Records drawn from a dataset

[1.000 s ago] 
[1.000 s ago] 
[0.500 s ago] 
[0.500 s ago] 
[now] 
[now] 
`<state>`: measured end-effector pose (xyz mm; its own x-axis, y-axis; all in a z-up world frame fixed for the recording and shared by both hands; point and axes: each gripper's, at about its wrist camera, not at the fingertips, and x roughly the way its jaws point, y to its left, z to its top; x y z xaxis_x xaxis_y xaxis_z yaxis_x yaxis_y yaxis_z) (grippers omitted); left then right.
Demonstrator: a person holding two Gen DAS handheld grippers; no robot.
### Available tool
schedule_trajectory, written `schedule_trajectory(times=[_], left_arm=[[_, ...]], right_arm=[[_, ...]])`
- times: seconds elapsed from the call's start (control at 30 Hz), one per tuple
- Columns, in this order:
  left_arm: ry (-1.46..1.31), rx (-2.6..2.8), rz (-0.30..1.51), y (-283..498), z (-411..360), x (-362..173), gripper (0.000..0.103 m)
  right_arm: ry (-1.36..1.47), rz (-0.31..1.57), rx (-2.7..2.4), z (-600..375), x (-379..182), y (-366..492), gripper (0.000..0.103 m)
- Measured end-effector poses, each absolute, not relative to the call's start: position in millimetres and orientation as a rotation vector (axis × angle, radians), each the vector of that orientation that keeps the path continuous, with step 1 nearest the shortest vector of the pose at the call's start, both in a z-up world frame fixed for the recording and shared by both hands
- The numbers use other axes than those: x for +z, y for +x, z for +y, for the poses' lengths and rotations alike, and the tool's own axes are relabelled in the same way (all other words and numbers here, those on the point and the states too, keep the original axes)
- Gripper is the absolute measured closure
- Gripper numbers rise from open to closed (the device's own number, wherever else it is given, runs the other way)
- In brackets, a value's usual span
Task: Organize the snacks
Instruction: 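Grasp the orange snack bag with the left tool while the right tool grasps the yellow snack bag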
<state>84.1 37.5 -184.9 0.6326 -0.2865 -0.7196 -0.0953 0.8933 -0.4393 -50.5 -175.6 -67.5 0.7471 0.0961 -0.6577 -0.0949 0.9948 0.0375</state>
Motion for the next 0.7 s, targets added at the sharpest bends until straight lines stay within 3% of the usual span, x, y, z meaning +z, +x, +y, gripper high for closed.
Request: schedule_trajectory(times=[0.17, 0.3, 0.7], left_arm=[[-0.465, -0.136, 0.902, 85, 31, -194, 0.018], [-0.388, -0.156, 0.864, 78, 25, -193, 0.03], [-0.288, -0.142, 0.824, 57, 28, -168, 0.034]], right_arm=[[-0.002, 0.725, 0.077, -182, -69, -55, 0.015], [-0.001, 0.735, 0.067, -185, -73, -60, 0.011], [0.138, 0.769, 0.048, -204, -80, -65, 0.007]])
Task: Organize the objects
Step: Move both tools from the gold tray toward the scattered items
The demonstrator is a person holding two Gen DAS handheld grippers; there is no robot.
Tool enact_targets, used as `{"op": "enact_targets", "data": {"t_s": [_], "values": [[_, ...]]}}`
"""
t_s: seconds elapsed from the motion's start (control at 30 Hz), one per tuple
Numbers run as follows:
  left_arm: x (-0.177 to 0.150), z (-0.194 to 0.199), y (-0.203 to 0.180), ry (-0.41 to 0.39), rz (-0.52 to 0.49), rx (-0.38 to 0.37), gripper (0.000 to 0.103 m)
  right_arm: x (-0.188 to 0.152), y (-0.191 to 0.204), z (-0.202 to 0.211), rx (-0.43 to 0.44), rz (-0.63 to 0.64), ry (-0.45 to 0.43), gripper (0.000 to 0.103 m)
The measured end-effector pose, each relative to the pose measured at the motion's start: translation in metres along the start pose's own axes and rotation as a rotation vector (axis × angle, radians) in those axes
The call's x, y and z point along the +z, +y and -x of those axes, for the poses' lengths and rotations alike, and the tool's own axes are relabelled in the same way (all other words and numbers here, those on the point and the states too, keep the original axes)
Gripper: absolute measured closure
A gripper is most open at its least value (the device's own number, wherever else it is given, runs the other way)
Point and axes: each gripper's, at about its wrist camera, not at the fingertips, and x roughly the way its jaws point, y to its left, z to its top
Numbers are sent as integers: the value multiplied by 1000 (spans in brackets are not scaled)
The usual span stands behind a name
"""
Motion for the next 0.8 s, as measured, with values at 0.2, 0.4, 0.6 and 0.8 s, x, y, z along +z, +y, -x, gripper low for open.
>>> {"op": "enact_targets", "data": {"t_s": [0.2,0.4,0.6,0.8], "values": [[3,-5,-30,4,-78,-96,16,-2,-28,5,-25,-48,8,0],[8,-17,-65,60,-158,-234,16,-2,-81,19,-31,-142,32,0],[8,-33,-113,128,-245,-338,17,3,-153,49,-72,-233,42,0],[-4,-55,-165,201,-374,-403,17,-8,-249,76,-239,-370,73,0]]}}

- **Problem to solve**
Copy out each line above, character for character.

- **Written answer**
[1.000 s ago] 
[1.000 s ago] 
[0.500 s ago] 
[0.500 s ago] 
[now] 
[now] 
`<state>`: measured end-effector pose (xyz mm; its own x-axis, y-axis; all in a z-up world frame fixed for the recording and shared by both hands; point and axes: each gripper's, at about its wrist camera, not at the fingertips, and x roughly the way its jaws point, y to its left, z to its top; x y z xaxis_x xaxis_y xaxis_z yaxis_x yaxis_y yaxis_z) (grippers omitted); left then right.
Demonstrator: a person holding two Gen DAS handheld grippers; no robot.
### Available tool
schedule_trajectory, written `schedule_trajectory(times=[_], left_arm=[[_, ...]], right_arm=[[_, ...]])`
- times: seconds elapsed from the call's start (control at 30 Hz), one per tuple
- Columns, in this order:
  left_arm: ry (-1.46..1.31), rx (-2.6..2.8), rz (-0.30..1.51), y (-283..498), z (-411..360), x (-362..173), gripper (0.000..0.103 m)
  right_arm: ry (-1.36..1.47), rz (-0.31..1.57), rx (-2.7..2.4), z (-600..375), x (-379..182), y (-366..492), gripper (0.000..0.103 m)
- Measured end-effector poses, each absolute, not relative to the call's start: position in millimetres and orientation as a rotation vector (axis × angle, radians), each the vector of that orientation that keeps the path continuous, with step 1 nearest the shortest vector of the pose at the call's start, both in a z-up world frame fixed for the recording and shared by both hands
- The numbers use other axes than those: x for +z, y for +x, z for +y, for the poses' lengths and rotations alike, and the tool's own axes are relabelled in the same way (all other words and numbers here, those on the point and the states too, keep the original axes)
- Gripper is the absolute measured closure
- Gripper numbers rise from open to closed (the device's own number, wherever else it is given, runs the other way)
- In brackets, a value's usual span
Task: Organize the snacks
Instruction: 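Grasp the orange snack bag with the left tool while the right tool grasps the yellow snack bag
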<state>84.1 37.5 -184.9 0.6326 -0.2865 -0.7196 -0.0953 0.8933 -0.4393 -50.5 -175.6 -67.5 0.7471 0.0961 -0.6577 -0.0949 0.9948 0.0375</state>
Motion for the next 0.7 s, targets added at the sharpest bends until straight lines stay within 3% of the usual span, x, y, z meaning +z, +x, +y, gripper high for closed.
Request: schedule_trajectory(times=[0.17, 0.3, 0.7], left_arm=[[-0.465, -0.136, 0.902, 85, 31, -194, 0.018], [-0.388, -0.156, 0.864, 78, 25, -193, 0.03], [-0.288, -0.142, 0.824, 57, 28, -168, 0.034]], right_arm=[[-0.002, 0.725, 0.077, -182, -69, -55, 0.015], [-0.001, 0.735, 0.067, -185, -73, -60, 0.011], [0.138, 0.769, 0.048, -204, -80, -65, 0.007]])
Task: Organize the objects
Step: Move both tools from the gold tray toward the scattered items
The demonstrator is a person holding two Gen DAS handheld grippers; there is no robot.
Tool enact_targets, used as `{"op": "enact_targets", "data": {"t_s": [_], "values": [[_, ...]]}}`
"""
t_s: seconds elapsed from the motion's start (control at 30 Hz), one per tuple
Numbers run as follows:
  left_arm: x (-0.177 to 0.150), z (-0.194 to 0.199), y (-0.203 to 0.180), ry (-0.41 to 0.39), rz (-0.52 to 0.49), rx (-0.38 to 0.37), gripper (0.000 to 0.103 m)
  right_arm: x (-0.188 to 0.152), y (-0.191 to 0.204), z (-0.202 to 0.211), rx (-0.43 to 0.44), rz (-0.63 to 0.64), ry (-0.45 to 0.43), gripper (0.000 to 0.103 m)
The measured end-effector pose, each relative to the pose measured at the motion's start: translation in metres along the start pose's own axes and rotation as a rotation vector (axis × angle, radians) in those axes
The call's x, y and z point along the +z, +y and -x of those axes, for the poses' lengths and rotations alike, and the tool's own axes are relabelled in the same way (all other words and numbers here, those on the point and the states too, keep the original axes)
Gripper: absolute measured closure
A gripper is most open at its least value (the device's own number, wherever else it is given, runs the other way)
Point and axes: each gripper's, at about its wrist camera, not at the fingertips, and x roughly the way its jaws point, y to its left, z to its top
Numbers are sent as integers: the value multiplied by 1000 (spans in brackets are not scaled)
The usual span stands behind a name
"""
Motion for the next 0.8 s, as measured, with values at 0.2, 0.4, 0.6 and 0.8 s, x, y, z along +z, +y, -x, gripper low for open.
>>> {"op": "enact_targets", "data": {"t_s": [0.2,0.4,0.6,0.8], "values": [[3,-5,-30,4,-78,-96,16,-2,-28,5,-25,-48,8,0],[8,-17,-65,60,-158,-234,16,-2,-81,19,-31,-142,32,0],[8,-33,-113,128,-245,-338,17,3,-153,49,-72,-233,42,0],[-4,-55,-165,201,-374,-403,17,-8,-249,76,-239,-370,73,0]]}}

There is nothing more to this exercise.